Arrêt du 27 octobre 2022  
 
Ire Cour de droit civil  
 
Composition 
Mmes les Juges fédérales 
Hohl, présidente, Kiss et May Canellas. 
Greffier: M. O. Carruzzo. 
 
Participants à la procédure 
A.________, 
représenté par Me Charles Poupon, avocat, 
recourant, 
 
contre  
 
Commune B.________, 
représentée par Me Clémence Girard-Beuchat, avocate, 
intimée. 
 
Objet 
bail à ferme, 
 
recours contre l'arrêt rendu le 28 avril 2022 par la Cour administrative du Tribunal cantonal du canton du Jura (ADM 177 / 2021, AJ 178 / 2021). 
 
 
Faits :  
 
A.  
 
A.a. Le 31 juillet 1998, la Commune B.________ a conclu un contrat de bail à ferme avec A.________ (ci-après: le fermier) portant sur l'exploitation de la parcelle n. xxx "... " d'une surface de 700 ares en nature de pâturage.
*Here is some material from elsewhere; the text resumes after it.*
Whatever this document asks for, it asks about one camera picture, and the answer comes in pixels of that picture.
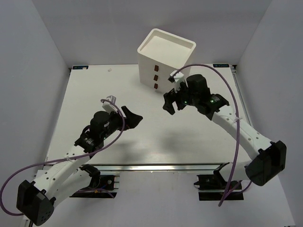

Le fermage annuel convenu était de 918 fr. 75.  
 
A.b. Le 28 octobre 2015, le fermier a fait savoir à la commune précitée que, selon les calculs opérés par la Fondation rurale interjurassienne (FRI) dans le cadre de la révision de la réglementation portant sur la jouissance des pâturages en propriété de la commune, la surface qu'il exploitait sur la parcelle n. xxx était inférieure à celle qui avait été fixée contractuellement, raison pour laquelle il demandait à pouvoir bénéficier de la surface de 7 hectares convenue par les parties.  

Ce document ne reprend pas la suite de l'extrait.